The library’s glass front door opens. She straightens in her station. An elderly man in silver-rimmed glasses and a woolen cap shuffles in and up to the desk. He lays a well-worn copy of The Sensuous Man on the counter.
“Good evening,” she says brightly, keeping her expression steady and professional. The effort not to laugh is almost painful. “Do you want to return this?”
“Yes.”
She flips the book open and checks the card in the library pocket. “Sir,” she says, “this book was due at the end of January.”
The old man frowns and scratches his neck. The skin there is sun-stained and deeply etched, like the earth after one of Phoenix’s rare but violent sudden rains. “Are you saying I need to pay a late fee? Because I didn’t receive a notice from the library telling me when February started.”
She’s not going to laugh. She’s definitely not going to laugh. She inspects The Sensuous Man for any new damage, turning it over in her hands. “The library doesn’t do that, sir. Individuals are responsible for keeping track of how long the months go.”
“Harrumph,” the man says, opening a battered wallet. He counts out a couple of dimes from its coin compartment. “The library used to send out notices. I’m sure they did.”
She opens the metal box and drops his change in, biting the inside of her lower lip. “Thank you, sir. You have a good evening.”
“Thanks, Barbara,” the librarian says, returning, glancing at the book, then tactfully looking away. “I guess it’s time for you to go now. Did you check that in?
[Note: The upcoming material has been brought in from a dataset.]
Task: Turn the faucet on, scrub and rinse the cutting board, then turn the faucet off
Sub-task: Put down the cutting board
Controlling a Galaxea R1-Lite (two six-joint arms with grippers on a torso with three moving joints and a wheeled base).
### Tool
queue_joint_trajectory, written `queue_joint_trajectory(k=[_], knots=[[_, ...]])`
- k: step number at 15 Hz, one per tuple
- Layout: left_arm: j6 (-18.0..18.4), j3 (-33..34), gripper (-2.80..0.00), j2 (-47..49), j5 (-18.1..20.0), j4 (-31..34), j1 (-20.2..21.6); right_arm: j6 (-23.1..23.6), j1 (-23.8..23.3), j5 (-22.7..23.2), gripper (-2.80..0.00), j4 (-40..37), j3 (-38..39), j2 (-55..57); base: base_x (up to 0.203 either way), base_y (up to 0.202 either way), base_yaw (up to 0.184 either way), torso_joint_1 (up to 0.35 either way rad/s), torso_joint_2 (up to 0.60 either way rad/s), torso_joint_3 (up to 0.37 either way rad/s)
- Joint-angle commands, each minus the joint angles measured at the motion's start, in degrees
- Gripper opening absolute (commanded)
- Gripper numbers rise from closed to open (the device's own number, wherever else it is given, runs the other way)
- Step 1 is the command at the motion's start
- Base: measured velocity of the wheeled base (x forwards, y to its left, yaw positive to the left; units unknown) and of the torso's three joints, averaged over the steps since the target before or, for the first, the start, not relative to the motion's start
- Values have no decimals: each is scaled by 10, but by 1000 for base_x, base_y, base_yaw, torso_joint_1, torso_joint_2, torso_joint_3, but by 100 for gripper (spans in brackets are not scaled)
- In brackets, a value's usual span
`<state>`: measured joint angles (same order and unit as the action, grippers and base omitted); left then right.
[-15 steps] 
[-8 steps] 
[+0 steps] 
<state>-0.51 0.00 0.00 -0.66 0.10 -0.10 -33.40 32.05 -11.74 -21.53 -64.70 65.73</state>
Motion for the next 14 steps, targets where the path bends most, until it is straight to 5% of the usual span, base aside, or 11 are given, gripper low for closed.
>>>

Would you mind shelving it before you go?”
“Not at all.”
The Sensuous Man: The How-To Book for the Man Who Wants to Improve His Lovemaking . The author is simply “M.” Well, just “M” is easy enough to find. But which category? History? Science? She stifles a giggle. Sports and entertainment?
Maybe she should check the book out herself and leave it on Ronnie’s bedside table. How was the library today, hon? Ronnie will ask when she gets home, giving her his nightly peck on the cheek. Great! she’ll say. I brought a book home…
Sociology and anthropology: 301.41. She slips The Sensuous Man into its place on the shelves.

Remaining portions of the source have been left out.